Mourir vivant, tout un art

Bonne guerre


L’obsolescence programmée de l’ancien combattant inquiète.


On manque de combattants désaffectés. « Aujourd’hui les plus jeunes adhérents de l’UNC [Union nationale des combattants] issus de l’AFN [Afrique du Nord] sont âgés de 75 ans, la moyenne d'âge étant de plus de 80 ans. Si on veut pérenniser l’institution, il faut s’ouvrir sur la société civile, non combattante », dit son président en Loire-Inférieure (Presse-O, 09/05), un gamin de 67 ans qui n’a pas été au front, et reconnaît qu’il est là par raccroc, n’étant que « soldat de France », du nom de l’« Association de soutien à nos soldats en opération ». En fait, l’opération en cours, c’est l’addition des bidasses et des secouristes, des pompiers et abonnés à Militaria magazine, pour faire nombre. Une bonne guerre, voilà la vraie solution pour regonfler les effectifs d’adhérents avec des rescapés.

Bravo la bravoure

Ancien combattant, c’est déjà une lourde charge, mais épouse de, c’est encore plus héroïque.

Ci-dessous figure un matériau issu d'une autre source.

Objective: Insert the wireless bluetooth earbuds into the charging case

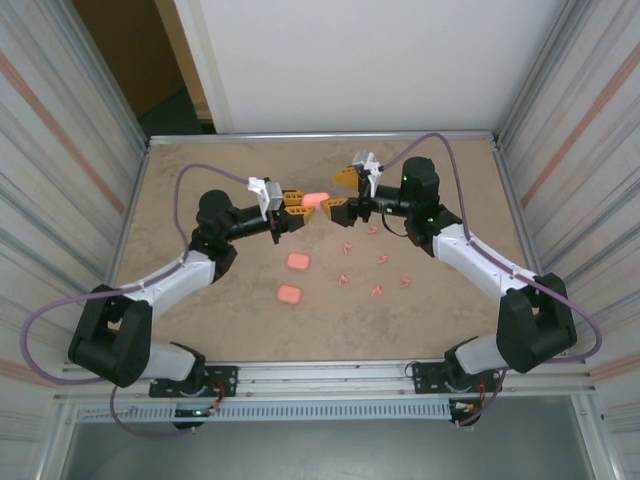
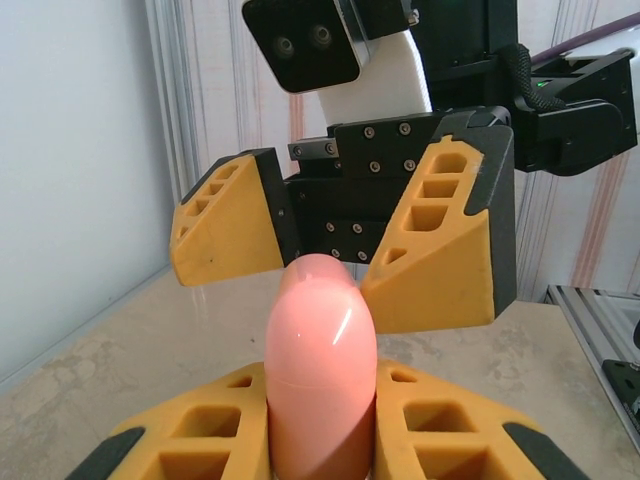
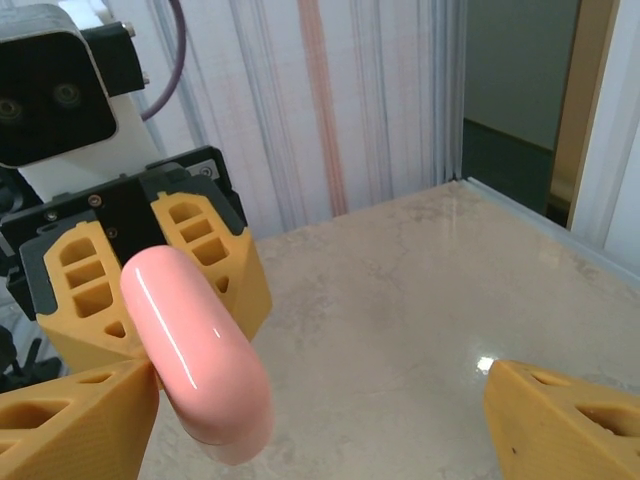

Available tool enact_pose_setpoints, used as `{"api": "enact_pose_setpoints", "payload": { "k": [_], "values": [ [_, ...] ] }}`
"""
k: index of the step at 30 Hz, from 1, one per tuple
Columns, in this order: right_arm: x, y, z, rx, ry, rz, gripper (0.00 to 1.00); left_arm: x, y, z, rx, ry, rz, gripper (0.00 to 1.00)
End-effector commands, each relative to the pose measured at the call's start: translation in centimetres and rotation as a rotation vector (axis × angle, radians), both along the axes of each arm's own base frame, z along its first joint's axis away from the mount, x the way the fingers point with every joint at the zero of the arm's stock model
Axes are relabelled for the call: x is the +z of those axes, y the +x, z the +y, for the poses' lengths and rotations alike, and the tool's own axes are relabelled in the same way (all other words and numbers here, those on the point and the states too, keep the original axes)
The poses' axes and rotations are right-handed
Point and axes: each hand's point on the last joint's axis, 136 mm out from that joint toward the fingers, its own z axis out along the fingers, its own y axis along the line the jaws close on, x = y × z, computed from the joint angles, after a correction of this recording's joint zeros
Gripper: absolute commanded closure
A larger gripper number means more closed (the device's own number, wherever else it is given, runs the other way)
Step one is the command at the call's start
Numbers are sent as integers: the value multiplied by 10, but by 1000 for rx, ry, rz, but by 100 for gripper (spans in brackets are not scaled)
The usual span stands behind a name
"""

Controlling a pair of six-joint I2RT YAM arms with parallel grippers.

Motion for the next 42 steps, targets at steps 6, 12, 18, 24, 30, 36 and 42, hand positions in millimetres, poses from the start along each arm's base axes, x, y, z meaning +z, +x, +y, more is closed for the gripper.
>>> {"api": "enact_pose_setpoints", "payload": {
  "k": [6,12,18,24,30,36,42],
  "values": [
    [20,21,-4,-66,29,-19,24,17,-6,-4,-31,-20,-67,100],
    [24,27,-10,-83,33,-21,25,14,-5,-4,-29,-13,-61,100],
    [30,27,-15,-85,35,-20,25,10,-2,-3,-3,-6,-52,100],
    [30,19,-38,-143,15,11,24,-3,7,8,109,19,-31,100],
    [0,19,-71,-305,-84,200,24,-17,5,21,182,33,-9,100],
    [-37,14,-98,-427,-167,451,26,-20,-4,29,199,34,-5,100],
    [-70,0,-108,-483,-255,660,31,-21,-11,39,236,28,-13,100]
  ]
}}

Faut repasser le drapeau à franges de monsieur, laver les bavures de vin d’honneur sur la chemise, le réveiller après la minute de silence, retrouver sa casquette oubliée dans le car de la sortie au mont Saint-Michel. Plus qu’un dévouement, c’est un combat. À Missillac, l’association des anciens battants a remis trois pendentifs de la croix d’Agadez (Croix du sud touareg) à trois dames, « pour l’accompagnement et le soutien aux activités de leur époux » (Presse-O, 12/05). L’an prochain, on médaillera les maris pour avoir supporté l’activité des médaillées.